[Your goal] Lift out all lines below that contain "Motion".

[Supplied data]
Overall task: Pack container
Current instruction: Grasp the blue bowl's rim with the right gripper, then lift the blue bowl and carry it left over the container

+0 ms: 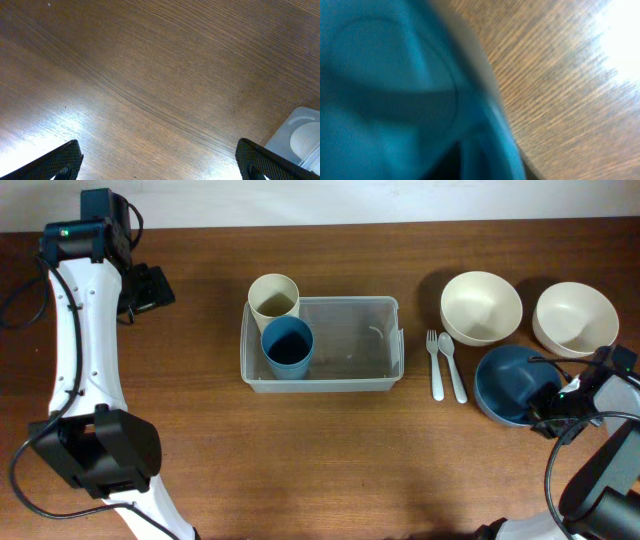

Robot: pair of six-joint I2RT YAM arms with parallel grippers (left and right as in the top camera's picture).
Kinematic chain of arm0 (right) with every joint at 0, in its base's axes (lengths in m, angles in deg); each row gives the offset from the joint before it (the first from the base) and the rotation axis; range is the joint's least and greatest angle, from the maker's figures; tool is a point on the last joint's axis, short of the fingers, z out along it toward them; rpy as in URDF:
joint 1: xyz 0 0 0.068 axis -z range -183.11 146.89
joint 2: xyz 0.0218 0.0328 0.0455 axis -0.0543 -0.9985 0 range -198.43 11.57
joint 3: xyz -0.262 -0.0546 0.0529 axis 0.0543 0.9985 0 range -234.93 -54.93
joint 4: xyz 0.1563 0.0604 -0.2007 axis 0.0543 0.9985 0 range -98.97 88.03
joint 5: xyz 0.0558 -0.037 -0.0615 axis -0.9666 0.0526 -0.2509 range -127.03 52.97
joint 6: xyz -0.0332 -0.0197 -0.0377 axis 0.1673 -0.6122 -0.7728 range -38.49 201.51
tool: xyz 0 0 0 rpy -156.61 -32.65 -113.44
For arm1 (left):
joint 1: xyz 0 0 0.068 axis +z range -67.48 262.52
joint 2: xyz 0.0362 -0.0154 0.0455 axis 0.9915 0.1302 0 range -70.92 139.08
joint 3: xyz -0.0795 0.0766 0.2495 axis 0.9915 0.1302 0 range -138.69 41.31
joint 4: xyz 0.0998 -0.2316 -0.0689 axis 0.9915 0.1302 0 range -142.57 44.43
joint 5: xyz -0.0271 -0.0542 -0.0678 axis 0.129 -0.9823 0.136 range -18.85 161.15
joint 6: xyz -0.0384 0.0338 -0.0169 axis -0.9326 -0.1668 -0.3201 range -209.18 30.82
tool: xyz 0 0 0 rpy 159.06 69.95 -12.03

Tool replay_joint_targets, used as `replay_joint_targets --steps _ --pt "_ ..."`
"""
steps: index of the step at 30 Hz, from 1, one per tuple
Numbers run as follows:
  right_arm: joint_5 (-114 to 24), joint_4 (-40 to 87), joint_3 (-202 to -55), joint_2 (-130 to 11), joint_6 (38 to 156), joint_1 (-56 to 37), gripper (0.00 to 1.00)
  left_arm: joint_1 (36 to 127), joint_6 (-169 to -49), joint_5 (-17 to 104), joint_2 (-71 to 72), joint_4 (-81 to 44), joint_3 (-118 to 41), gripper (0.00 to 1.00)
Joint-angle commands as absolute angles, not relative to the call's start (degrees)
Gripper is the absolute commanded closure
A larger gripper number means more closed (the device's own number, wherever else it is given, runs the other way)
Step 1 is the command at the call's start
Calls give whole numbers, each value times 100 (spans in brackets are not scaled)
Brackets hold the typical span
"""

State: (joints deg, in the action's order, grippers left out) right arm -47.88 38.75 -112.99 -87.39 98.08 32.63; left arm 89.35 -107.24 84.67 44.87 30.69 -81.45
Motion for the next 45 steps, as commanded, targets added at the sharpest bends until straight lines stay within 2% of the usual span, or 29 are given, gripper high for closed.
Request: replay_joint_targets --steps 1,2,3,18,34,41,45 --pt "-4843 3873 -11255 -8754 9854 3252 90 8955 -10803 8445 4537 3058 -8134 0" --pt "-4843 3868 -11255 -8754 9854 3255 95 8955 -10803 8445 4537 3056 -8134 0" --pt "-4843 3858 -11255 -8754 9856 3255 96 8955 -10803 8445 4537 3058 -8134 0" --pt "-4943 3917 -11312 -8741 10154 3259 96 8955 -10803 8445 4537 3058 -8134 0" --pt "-5354 4920 -12306 -8514 10125 3265 96 8955 -10803 8445 4537 3058 -8134 0" --pt "-5866 5383 -12713 -8466 9693 3263 96 8955 -10803 8445 4537 3058 -8134 0" --pt "-6897 5726 -12916 -8289 8978 3263 96 8955 -10803 8445 4537 3058 -8134 0"
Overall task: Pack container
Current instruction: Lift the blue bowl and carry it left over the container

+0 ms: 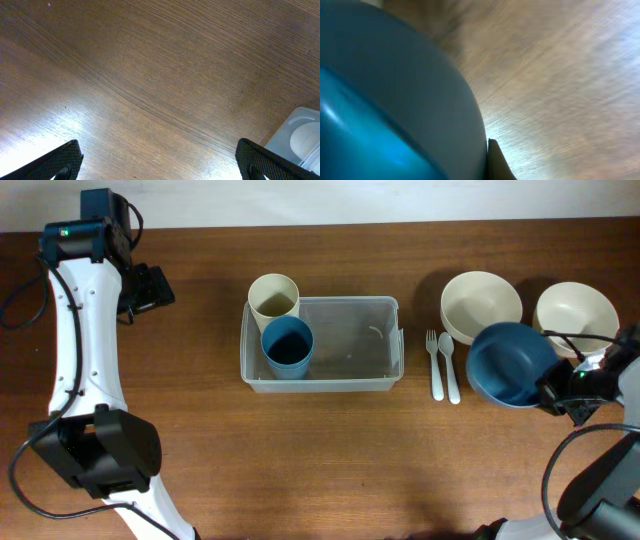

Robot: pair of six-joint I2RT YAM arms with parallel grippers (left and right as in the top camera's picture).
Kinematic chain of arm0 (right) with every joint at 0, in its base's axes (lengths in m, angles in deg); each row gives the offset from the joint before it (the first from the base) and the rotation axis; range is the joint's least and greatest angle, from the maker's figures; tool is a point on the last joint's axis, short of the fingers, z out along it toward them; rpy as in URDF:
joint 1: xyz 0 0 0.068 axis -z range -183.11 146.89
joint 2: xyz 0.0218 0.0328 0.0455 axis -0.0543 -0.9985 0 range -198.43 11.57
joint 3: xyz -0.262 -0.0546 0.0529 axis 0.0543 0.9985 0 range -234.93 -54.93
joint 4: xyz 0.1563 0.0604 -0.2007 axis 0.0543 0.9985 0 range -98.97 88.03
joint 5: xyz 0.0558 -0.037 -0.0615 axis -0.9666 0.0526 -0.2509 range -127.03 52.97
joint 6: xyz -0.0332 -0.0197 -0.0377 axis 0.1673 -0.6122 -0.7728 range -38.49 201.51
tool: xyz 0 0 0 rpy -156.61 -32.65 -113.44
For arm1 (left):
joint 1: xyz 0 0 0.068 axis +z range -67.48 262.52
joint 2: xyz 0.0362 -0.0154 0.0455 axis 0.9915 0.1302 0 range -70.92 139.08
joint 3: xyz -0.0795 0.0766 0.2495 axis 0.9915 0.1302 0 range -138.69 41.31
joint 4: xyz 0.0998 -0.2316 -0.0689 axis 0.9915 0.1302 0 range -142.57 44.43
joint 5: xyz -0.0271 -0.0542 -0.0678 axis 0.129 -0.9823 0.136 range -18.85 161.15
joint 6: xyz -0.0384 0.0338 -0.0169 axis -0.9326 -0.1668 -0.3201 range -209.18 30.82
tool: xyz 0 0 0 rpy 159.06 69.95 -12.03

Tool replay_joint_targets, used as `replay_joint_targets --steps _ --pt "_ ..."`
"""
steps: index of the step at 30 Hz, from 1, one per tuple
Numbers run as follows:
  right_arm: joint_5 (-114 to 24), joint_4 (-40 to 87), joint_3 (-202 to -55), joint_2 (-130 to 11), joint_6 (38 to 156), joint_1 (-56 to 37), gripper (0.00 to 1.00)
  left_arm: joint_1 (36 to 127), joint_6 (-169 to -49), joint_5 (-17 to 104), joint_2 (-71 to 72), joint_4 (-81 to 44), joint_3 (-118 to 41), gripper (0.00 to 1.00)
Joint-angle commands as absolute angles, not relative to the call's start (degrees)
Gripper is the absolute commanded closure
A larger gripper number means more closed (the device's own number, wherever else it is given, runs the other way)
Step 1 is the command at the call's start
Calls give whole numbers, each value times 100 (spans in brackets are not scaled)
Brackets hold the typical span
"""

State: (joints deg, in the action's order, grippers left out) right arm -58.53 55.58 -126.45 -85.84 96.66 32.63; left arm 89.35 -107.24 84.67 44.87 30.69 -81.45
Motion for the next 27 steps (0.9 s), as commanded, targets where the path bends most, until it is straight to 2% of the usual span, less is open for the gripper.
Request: replay_joint_targets --steps 1,4,7,12,19,27 --pt "-7378 5812 -12953 -8221 8681 3255 96 8955 -10803 8445 4537 3058 -8134 0" --pt "-8440 5973 -12993 -8055 8007 3167 96 8955 -10803 8445 4537 3058 -8134 0" --pt "-8851 5969 -12997 -7919 7736 2855 96 8955 -10803 8445 4537 3058 -8134 0" --pt "-9013 5304 -12997 -7884 7968 1617 96 8955 -10803 8445 4537 3058 -8134 0" --pt "-7835 3731 -12997 -7887 9592 -55 96 8955 -10803 8445 4537 3058 -8134 0" --pt "-6076 3272 -12995 -8121 10458 -1200 96 8955 -10803 8445 4537 3058 -8134 0"
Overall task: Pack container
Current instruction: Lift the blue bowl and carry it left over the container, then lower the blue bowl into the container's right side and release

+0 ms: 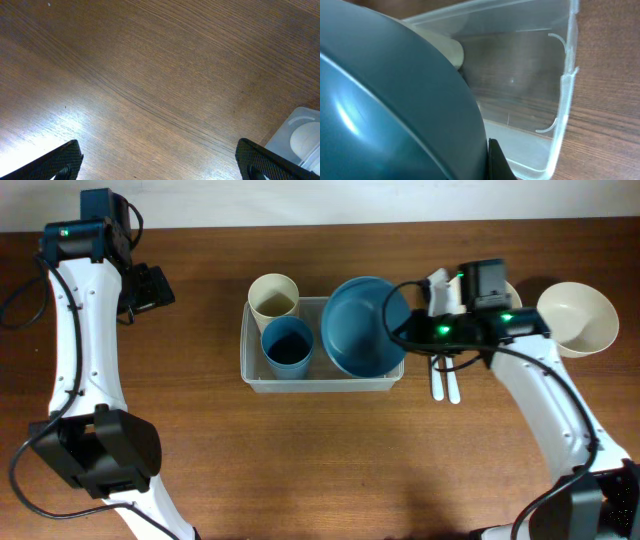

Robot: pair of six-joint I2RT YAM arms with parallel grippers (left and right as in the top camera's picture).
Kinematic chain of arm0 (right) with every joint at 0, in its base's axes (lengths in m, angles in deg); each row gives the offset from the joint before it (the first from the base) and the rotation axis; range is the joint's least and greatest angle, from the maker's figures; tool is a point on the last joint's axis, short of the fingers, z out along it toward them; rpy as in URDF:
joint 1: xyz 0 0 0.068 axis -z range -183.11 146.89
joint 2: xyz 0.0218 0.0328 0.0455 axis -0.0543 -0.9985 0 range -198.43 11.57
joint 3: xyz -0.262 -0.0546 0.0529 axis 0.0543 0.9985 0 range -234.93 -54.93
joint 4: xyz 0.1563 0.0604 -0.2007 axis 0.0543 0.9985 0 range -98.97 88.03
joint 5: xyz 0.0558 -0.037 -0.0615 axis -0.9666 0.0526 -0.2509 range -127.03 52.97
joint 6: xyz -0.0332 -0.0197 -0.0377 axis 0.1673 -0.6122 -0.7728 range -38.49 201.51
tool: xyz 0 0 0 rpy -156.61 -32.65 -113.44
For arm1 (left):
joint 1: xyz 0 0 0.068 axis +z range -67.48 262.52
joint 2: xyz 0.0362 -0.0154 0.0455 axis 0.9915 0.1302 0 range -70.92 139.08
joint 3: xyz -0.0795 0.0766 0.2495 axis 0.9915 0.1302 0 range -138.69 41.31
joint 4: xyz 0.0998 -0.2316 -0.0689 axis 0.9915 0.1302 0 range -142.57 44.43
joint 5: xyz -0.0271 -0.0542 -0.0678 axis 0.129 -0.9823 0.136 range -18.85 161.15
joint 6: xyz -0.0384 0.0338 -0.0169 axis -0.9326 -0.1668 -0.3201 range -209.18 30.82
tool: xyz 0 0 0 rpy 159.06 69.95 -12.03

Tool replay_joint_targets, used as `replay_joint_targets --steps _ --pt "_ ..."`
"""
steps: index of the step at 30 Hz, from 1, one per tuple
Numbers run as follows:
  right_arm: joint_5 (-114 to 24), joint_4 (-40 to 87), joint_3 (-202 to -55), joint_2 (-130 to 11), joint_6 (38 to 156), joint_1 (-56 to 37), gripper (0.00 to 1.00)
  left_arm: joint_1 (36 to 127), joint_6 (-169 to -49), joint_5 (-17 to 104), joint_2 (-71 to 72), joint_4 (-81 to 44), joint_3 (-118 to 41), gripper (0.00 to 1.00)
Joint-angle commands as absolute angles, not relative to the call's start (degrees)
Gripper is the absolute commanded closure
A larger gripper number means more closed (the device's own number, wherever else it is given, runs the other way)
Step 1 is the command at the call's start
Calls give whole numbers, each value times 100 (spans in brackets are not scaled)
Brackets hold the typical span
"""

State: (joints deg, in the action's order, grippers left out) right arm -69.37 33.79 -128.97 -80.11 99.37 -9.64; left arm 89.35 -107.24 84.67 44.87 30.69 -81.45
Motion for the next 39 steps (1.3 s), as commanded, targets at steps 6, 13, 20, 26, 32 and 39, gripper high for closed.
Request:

[Answer to this exercise]
Motion for the next 45 steps, as commanded, targets added at the sharpest bends until straight lines stay within 2% of the usual span, or 29 are given, gripper high for closed.
Motion for the next 27 steps (0.9 s), as commanded, targets where the path bends most, until it is straight to 2% of the usual span, less is open for the gripper.
Motion for the next 39 steps (1.3 s), as commanded, targets at steps 6, 13, 20, 26, 32 and 39, gripper high for closed.

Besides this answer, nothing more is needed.